WHAT YOU SHOULD DO:
Working through the lines below, return each one that holds "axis".
#### EXERCISE DATA ####
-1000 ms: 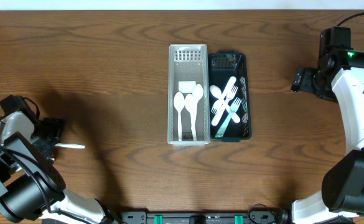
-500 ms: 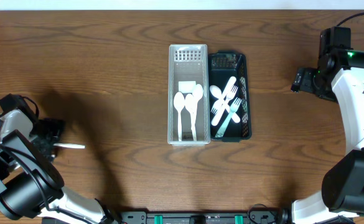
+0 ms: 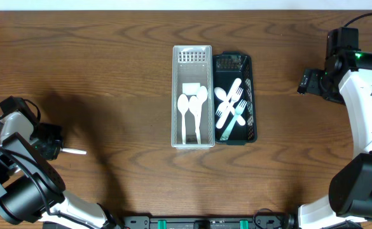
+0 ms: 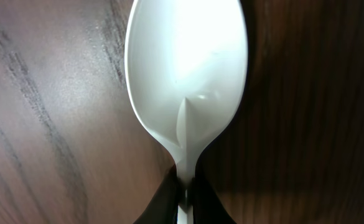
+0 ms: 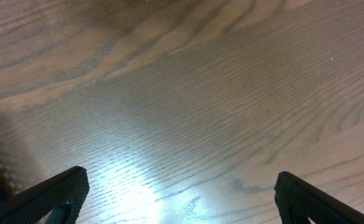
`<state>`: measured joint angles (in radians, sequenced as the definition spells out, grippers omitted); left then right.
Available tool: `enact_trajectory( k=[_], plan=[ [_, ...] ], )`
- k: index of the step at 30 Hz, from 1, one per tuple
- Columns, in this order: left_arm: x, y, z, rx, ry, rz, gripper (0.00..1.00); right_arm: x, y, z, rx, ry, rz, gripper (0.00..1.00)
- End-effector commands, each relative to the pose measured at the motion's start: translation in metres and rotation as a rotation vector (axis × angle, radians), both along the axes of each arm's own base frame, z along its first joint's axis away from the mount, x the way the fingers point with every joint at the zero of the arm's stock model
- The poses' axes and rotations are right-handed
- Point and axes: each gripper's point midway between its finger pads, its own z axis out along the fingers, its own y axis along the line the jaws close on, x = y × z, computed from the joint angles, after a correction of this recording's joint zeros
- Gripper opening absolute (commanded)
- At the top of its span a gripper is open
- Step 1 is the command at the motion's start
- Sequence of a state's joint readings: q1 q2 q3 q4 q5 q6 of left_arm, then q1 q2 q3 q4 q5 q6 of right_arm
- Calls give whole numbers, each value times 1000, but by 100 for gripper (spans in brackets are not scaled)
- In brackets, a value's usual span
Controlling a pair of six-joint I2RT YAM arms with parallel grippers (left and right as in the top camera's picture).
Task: Pack container
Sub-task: 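Move the left gripper to the last white spoon and grasp it, then carry the white spoon into the white basket and release it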
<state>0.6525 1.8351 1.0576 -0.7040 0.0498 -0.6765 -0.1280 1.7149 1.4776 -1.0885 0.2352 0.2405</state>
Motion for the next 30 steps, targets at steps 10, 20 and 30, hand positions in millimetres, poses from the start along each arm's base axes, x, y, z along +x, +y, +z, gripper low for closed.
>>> enact_trajectory(
  k=[10,20,30],
  plan=[
    [5,-16,21,31,56,-268,6,0,-2,-1,-3,1,3,99],
    [110,-124,169,318,-310,-845,6,3,-1,0,4,-10,5,99],
    [132,-312,233,331,-595,-1355,6,3,0,-1,13,-11,7,99]
  ],
)
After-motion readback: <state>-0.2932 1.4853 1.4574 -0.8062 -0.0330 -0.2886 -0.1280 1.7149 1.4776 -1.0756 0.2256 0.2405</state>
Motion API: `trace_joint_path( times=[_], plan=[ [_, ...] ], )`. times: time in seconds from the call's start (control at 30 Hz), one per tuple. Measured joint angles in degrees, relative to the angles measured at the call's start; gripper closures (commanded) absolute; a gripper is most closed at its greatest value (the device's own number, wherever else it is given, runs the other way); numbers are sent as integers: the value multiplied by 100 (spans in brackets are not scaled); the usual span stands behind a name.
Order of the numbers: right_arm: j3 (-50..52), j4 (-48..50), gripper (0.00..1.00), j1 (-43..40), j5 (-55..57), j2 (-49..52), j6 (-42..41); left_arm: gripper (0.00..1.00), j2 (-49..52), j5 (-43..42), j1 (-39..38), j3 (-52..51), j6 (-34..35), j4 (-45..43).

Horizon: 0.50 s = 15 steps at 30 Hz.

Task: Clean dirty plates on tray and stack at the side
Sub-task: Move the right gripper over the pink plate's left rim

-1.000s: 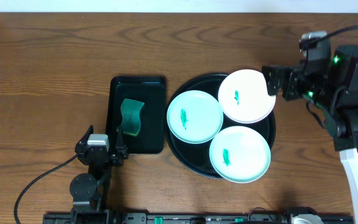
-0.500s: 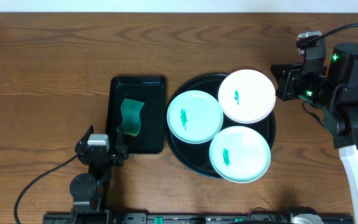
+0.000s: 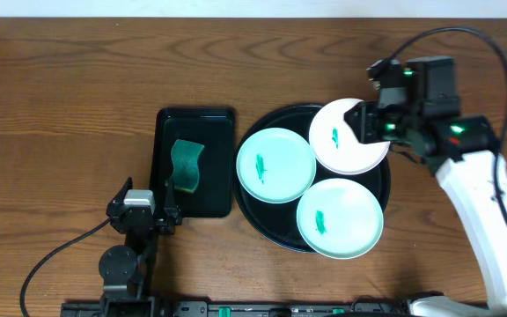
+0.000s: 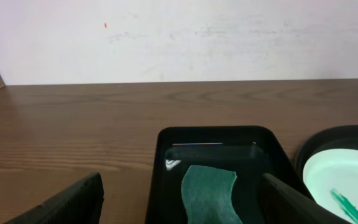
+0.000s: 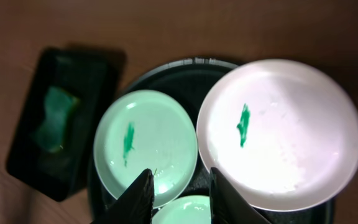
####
PROBLEM SOLUTION:
- End-effector commands, each relative to the pose measured at the motion's start: translation in metres and rotation as a rotation vector (axis × angle, radians), both along the axes of each arm's own base frame, z along its first joint's axis away from the mount, x the way the fingers point with every joint at the zero of the arm's stock model
- Point and axes: each gripper's point midway between its finger pads, its own z axis out along the fingers, its own y axis along the line the jaws close on, x = y × z, computed from the joint angles, after a correction of this recording's joint zeros

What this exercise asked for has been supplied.